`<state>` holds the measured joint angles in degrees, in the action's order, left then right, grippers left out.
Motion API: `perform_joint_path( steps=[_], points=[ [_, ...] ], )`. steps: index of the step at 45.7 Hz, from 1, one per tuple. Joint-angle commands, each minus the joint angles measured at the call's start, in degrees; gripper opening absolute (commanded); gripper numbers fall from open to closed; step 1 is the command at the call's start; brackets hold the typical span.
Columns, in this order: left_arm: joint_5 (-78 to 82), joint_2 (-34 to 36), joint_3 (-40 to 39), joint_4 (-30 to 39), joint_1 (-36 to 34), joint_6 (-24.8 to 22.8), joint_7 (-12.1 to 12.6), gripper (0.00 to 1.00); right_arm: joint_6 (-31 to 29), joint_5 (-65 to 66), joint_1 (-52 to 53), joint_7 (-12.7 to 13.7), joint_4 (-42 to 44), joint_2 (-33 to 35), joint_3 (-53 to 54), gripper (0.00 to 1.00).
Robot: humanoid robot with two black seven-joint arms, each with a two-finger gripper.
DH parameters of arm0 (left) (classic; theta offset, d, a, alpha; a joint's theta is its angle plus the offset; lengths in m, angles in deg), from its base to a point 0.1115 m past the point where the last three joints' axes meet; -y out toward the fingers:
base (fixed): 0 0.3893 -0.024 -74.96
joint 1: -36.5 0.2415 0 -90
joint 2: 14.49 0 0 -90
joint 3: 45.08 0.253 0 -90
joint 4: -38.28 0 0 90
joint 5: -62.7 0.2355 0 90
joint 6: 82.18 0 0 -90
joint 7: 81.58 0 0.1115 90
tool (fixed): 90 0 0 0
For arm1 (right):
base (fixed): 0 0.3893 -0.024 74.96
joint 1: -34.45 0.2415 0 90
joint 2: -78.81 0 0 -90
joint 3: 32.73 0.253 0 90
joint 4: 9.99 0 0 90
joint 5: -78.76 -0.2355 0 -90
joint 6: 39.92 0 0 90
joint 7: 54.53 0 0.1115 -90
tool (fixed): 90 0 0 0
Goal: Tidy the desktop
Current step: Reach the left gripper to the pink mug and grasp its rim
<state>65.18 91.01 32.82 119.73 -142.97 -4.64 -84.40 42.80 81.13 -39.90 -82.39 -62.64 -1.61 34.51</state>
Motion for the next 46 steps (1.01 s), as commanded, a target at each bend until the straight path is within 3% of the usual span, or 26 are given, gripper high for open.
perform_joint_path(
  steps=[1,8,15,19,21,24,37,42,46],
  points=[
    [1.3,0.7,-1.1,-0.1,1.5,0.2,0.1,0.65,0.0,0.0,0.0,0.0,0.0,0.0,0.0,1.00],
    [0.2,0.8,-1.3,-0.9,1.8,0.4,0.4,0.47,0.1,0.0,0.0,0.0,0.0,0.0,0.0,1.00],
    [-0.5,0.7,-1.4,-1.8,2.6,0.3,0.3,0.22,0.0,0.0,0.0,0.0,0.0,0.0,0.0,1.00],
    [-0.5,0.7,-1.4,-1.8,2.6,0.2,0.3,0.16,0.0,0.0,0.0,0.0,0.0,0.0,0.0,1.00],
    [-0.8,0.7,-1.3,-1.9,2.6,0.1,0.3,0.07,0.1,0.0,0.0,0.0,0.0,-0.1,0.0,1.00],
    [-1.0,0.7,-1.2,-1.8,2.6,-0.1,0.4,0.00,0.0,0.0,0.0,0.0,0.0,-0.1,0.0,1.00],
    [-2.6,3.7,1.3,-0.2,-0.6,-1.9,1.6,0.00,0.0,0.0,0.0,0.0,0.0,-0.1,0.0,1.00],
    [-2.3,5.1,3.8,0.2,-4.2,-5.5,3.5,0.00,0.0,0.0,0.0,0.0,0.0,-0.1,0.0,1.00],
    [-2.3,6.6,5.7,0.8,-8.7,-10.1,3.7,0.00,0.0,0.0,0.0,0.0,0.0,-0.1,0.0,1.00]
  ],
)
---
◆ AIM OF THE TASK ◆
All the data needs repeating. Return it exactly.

◆ ANSWER SPACE ◆
`<state>` holds the measured joint angles in degrees, in the action's order, left then right, grippers left out.
Motion API: `perform_joint_path( steps=[_], points=[ [_, ...] ], )`. steps: index of the step at 45.7 Hz, from 1, one per tuple. Joint-angle commands, each minus the joint angles measured at the call's start, in degrees; gripper opening absolute (commanded); gripper numbers fall from open to closed; step 1 is the command at the call's start; brackets hold the typical span.
Columns, in this order: left_arm: joint_5 (-78 to 82), joint_2 (-34 to 36), joint_3 (-40 to 39), joint_4 (-30 to 39), joint_1 (-36 to 34), joint_6 (-24.8 to 22.8), joint_7 (-12.1 to 12.6), gripper (0.00 to 1.00); right_arm: joint_6 (-31 to 29), joint_5 (-65 to 66), joint_1 (-52 to 53), joint_7 (-12.7 to 13.7), joint_4 (-42 to 44), joint_2 (-33 to 35), joint_3 (-53 to 54), gripper (0.00 to 1.00).
Robot: humanoid robot with two black seven-joint arms, each with a two-finger gripper.
DH parameters of arm0 (left) (classic; theta offset, d, a, alpha; a joint's theta is its angle plus the offset; lengths in m, angles in deg), from its base to a point 0.1115 m past the point where the last three joints' axes meet; -y out toward the fingers:
base (fixed): 0 0.3893 -0.024 -74.96
joint 1: -36.5 0.2415 0 -90
joint 2: 14.49 0 0 -90
joint 3: 45.08 0.253 0 -90
joint 4: -38.28 0 0 90
joint 5: -62.7 0.2355 0 90
joint 6: 82.18 0 0 -90
joint 7: 81.58 0 0.1115 90
tool (fixed): 90 0 0 0
For arm1 (right):
base (fixed): 0 0.3893 -0.024 74.96
joint 1: -34.45 0.2415 0 90
joint 2: -78.81 0 0 -90
joint 3: 32.73 0.253 0 90
joint 4: 9.99 0 0 90
joint 5: -78.76 -0.2355 0 -90
joint 6: 39.92 0 0 90
joint 7: 54.53 0 0.1115 -90
tool (fixed): 90 0 0 0
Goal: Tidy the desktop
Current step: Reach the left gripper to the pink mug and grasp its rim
<state>65.18 91.01 32.82 119.73 -142.97 -4.64 -84.40 42.80 81.13 -39.90 -82.39 -62.64 -1.61 34.51</state>
Motion for the next 46 steps (1.01 s), as commanded, a target at each bend until the straight path is within 3% of the usual span, or 26 are given, gripper high for open.
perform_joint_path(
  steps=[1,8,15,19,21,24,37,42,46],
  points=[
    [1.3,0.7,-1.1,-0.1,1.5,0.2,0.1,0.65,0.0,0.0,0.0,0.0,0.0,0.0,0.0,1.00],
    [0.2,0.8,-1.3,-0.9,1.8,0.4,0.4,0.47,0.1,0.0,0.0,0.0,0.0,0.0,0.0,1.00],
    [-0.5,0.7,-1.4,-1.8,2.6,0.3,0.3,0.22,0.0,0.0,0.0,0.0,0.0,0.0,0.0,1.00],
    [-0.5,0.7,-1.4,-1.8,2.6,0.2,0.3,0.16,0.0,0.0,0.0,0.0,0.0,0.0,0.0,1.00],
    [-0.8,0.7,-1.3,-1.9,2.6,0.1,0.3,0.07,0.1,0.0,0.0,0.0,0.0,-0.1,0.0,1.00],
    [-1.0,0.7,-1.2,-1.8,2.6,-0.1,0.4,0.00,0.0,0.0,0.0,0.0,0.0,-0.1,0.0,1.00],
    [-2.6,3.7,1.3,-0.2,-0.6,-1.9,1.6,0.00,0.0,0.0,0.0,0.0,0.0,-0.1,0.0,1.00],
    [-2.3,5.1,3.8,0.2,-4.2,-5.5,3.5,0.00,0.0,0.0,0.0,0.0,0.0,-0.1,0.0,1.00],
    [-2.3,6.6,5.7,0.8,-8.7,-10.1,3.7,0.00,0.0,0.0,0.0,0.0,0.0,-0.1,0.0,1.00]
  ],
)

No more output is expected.